It used to take longer. When I started this trek in the 1980s the Interstate Highway speed limit was 55 miles per hour. By 1992 my husband and I had a baby, and travelling with a baby adds time to any trip, with extra stops for feeding and diaper changes. Baby #2 arrived in 1994 and the trip to Wisconsin took longer still.
But we kept making the journey — for me, because I wanted to see my parents and family back home on the farm, and for my kids, because I wanted them to have a strong connection to their family and farming roots. And my husband, a one-generation-removed misplaced farm boy at heart, always enjoyed playing farm. So off we’d all go.

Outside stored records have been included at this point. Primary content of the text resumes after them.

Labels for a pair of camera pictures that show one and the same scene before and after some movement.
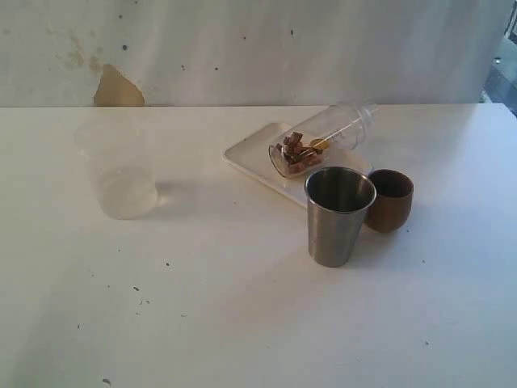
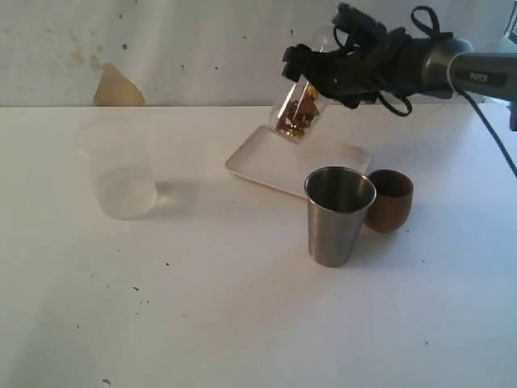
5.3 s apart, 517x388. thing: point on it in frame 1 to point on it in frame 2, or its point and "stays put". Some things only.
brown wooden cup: (393, 204) stays put
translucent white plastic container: (120, 155) stays put
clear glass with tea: (328, 132) to (301, 109)
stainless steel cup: (338, 199) stays put
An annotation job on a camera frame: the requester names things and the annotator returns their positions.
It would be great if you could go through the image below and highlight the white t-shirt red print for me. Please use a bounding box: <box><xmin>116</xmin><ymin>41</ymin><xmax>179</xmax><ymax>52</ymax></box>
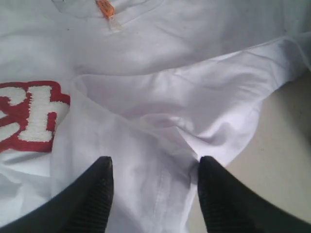
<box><xmin>0</xmin><ymin>0</ymin><xmax>311</xmax><ymax>233</ymax></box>

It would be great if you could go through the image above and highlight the orange neck label tag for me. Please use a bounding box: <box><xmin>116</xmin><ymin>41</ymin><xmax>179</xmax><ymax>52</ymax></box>
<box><xmin>95</xmin><ymin>0</ymin><xmax>115</xmax><ymax>18</ymax></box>

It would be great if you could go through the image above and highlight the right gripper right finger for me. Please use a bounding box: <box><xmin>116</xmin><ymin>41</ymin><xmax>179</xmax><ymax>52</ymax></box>
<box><xmin>197</xmin><ymin>156</ymin><xmax>311</xmax><ymax>233</ymax></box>

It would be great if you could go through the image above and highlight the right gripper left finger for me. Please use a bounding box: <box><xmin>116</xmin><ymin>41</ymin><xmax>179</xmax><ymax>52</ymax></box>
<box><xmin>0</xmin><ymin>157</ymin><xmax>114</xmax><ymax>233</ymax></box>

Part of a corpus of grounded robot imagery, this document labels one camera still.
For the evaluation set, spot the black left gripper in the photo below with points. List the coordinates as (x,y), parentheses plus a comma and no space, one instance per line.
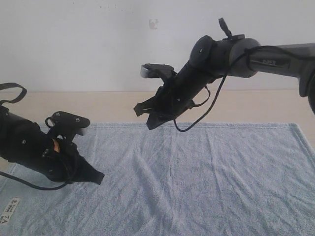
(65,164)

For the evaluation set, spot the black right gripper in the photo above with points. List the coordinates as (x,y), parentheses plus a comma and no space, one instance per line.
(170,101)

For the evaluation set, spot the light blue terry towel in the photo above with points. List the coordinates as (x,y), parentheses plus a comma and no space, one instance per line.
(218,179)

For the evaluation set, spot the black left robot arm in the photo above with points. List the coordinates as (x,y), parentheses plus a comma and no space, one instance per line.
(22,141)

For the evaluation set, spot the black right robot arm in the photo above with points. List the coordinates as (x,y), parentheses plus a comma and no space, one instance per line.
(209,60)

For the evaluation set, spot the white care label tag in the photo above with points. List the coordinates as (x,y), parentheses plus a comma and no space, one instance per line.
(9,210)

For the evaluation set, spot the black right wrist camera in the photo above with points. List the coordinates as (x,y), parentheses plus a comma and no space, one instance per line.
(154,71)

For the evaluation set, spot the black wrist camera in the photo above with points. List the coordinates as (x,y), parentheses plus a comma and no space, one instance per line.
(66,125)
(154,71)

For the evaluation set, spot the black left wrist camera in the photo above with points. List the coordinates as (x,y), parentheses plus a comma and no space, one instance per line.
(66,125)

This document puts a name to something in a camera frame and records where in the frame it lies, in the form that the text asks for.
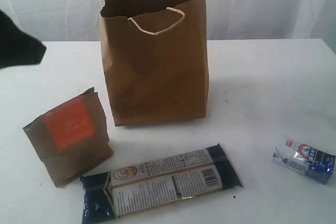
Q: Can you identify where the small blue white packet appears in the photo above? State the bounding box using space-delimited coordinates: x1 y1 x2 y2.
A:
272 137 335 184

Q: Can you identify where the brown pouch orange label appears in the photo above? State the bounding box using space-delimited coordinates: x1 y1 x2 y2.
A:
23 88 113 188

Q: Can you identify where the brown paper bag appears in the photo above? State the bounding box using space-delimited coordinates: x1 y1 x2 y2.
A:
100 0 209 126

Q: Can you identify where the long dark noodle package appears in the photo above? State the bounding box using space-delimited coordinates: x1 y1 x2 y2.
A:
80 144 242 223

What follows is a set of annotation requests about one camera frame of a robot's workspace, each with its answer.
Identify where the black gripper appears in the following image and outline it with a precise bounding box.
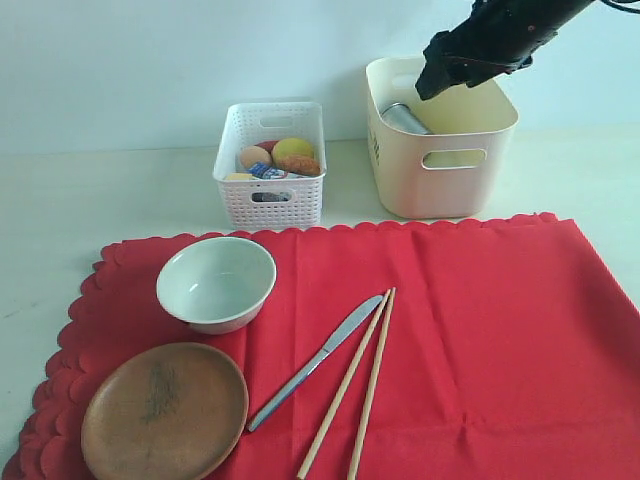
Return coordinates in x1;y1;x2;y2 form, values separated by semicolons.
415;1;591;100

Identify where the stainless steel cup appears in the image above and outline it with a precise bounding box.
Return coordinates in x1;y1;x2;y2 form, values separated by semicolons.
381;102;432;135

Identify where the fried chicken piece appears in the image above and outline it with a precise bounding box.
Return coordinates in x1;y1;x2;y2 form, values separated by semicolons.
274;154;322;176

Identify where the yellow lemon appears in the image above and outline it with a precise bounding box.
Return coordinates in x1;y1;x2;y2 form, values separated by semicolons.
271;137;315;161

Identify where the red sausage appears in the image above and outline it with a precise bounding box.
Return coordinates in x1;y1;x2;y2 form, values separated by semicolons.
256;140;279;153

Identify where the blue white milk carton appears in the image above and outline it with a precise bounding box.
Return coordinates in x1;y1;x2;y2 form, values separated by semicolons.
247;163;303;203

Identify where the brown egg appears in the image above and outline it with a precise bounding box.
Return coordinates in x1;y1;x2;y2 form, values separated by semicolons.
238;145;272;170

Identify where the yellow cheese wedge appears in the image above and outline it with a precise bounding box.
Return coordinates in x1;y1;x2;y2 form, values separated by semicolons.
224;172;255;181

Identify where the wooden chopstick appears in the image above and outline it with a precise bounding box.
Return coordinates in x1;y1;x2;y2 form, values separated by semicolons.
296;288;394;479
347;287;397;480

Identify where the pale green ceramic bowl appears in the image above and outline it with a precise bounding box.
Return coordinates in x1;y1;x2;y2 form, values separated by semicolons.
156;236;277;335

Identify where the cream plastic bin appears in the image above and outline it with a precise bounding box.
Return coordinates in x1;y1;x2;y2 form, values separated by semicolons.
365;56;519;219

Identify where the white perforated plastic basket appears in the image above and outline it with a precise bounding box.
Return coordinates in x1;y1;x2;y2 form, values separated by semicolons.
212;102;327;230

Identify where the silver table knife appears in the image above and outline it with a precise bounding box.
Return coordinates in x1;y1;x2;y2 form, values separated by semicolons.
246;294;384;432

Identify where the red scalloped cloth mat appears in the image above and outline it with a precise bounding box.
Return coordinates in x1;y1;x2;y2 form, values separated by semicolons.
2;213;639;479

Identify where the brown wooden plate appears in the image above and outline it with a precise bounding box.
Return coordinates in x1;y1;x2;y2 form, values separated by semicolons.
81;342;249;479

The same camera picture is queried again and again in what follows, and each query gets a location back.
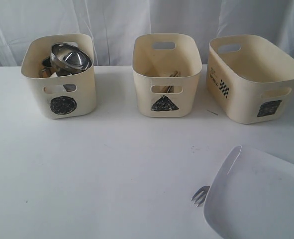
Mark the cream bin with circle mark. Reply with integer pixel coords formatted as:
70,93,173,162
21,33,97,119

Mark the cream bin with triangle mark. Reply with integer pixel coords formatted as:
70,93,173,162
132,33,202,117

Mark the stainless steel bowl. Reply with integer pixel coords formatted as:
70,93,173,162
49,42,93,74

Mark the white background curtain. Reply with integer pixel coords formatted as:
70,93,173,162
0,0,294,66

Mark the steel mug with wire handle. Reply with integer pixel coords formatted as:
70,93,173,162
63,84,77,92

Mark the steel fork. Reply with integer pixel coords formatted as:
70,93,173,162
191,185,210,207

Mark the cream bin with square mark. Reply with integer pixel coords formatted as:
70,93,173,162
206,34,294,124

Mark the white rectangular plate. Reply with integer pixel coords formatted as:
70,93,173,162
203,145,294,239

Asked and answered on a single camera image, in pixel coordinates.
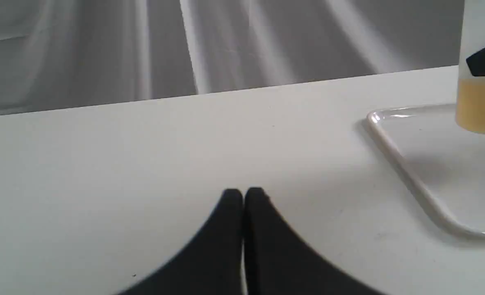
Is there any white plastic tray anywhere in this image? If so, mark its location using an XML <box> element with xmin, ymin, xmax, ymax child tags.
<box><xmin>365</xmin><ymin>103</ymin><xmax>485</xmax><ymax>238</ymax></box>

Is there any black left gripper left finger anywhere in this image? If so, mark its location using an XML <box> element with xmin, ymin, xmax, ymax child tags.
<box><xmin>122</xmin><ymin>189</ymin><xmax>244</xmax><ymax>295</ymax></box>

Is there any grey fabric backdrop curtain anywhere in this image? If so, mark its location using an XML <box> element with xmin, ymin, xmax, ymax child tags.
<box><xmin>0</xmin><ymin>0</ymin><xmax>464</xmax><ymax>115</ymax></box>

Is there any clear plastic squeeze bottle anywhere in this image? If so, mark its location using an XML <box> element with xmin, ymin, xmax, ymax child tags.
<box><xmin>455</xmin><ymin>0</ymin><xmax>485</xmax><ymax>134</ymax></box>

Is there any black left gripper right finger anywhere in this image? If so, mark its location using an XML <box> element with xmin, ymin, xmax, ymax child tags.
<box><xmin>244</xmin><ymin>187</ymin><xmax>378</xmax><ymax>295</ymax></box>

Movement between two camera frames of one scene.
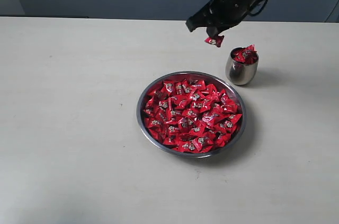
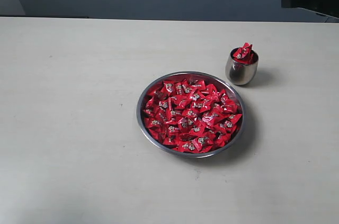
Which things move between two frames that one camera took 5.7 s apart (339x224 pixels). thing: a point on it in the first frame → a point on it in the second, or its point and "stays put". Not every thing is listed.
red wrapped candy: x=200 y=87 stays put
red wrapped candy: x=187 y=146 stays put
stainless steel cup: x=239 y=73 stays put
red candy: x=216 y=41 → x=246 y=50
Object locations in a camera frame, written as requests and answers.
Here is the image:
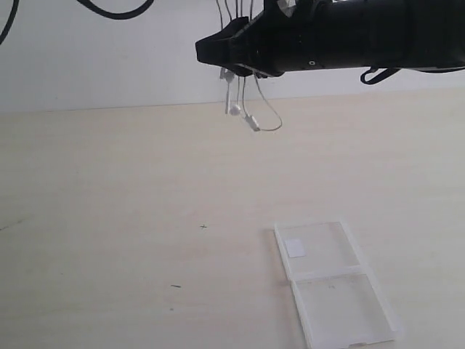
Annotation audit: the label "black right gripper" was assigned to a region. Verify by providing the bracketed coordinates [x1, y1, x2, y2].
[195, 1, 405, 79]

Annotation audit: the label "white wired earphones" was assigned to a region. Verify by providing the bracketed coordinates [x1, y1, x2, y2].
[215, 1, 283, 132]

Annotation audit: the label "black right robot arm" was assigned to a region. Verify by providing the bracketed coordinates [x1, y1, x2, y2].
[195, 1, 464, 78]

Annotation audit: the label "clear plastic hinged case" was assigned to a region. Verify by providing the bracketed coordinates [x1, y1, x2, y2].
[274, 219, 403, 348]

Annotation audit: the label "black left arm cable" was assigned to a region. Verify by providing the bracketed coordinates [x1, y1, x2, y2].
[0, 0, 155, 47]

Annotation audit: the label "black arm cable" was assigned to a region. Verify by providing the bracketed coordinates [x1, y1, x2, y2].
[0, 0, 155, 47]
[359, 66, 400, 86]

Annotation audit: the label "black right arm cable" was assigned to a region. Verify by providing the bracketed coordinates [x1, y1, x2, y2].
[359, 66, 400, 86]

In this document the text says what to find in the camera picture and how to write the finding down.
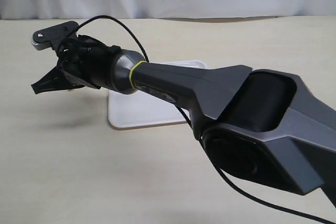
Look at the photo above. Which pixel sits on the white rectangular plastic tray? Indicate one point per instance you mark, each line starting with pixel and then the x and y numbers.
pixel 139 110

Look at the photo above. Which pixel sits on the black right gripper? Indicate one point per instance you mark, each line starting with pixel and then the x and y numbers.
pixel 83 62

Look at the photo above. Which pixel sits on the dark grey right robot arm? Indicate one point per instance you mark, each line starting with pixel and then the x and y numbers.
pixel 261 126

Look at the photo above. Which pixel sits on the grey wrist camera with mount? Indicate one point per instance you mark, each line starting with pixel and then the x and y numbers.
pixel 53 34

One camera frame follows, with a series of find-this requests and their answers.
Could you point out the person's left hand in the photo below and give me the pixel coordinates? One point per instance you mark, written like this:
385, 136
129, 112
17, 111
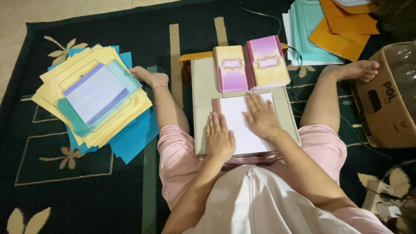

We travelled with no minivan, videotapes, or DVDs. We did it the old fashioned way — in a fully packed Buick Century station wagon. We brought our lunch, drinks, and snacks, as well as toys, books, paper and crayons for the kids. We knew every rest stop along the I-35 and I-90 corridors, as well as any other family friendly stops that featured playgrounds and decent bathroom facilities. As we travelled we read books, we looked out the window, and we talked to each other. The journey was part of the fun.
At first I packed the toy and book bags until the kids were old enough to do it themselves. Then if they discovered miles down the road that they didn’t have what they wanted, too bad. It was not my problem. Our road trips taught them responsibility.
Today our kids are young adults, making their own way in the world. However, they still head back to Wisconsin for family and farming when they can. (My plan worked.)
My husband and I are empty nesters now, so we are back to making the trip to Wisconsin by ourselves. We usually still pack our lunch, drinks, and snacks. I load up my tote bag with books to read, and pens and writing paper so I can take notes when inspiration strikes. We can make the trip to Wisconsin in six hours. However, when we’re not in a rush, which is most of the time, we stop along the way — for flea markets, antique stores, and really good cinnamon rolls from a particular convenience store chain. The journey is still part of the fun.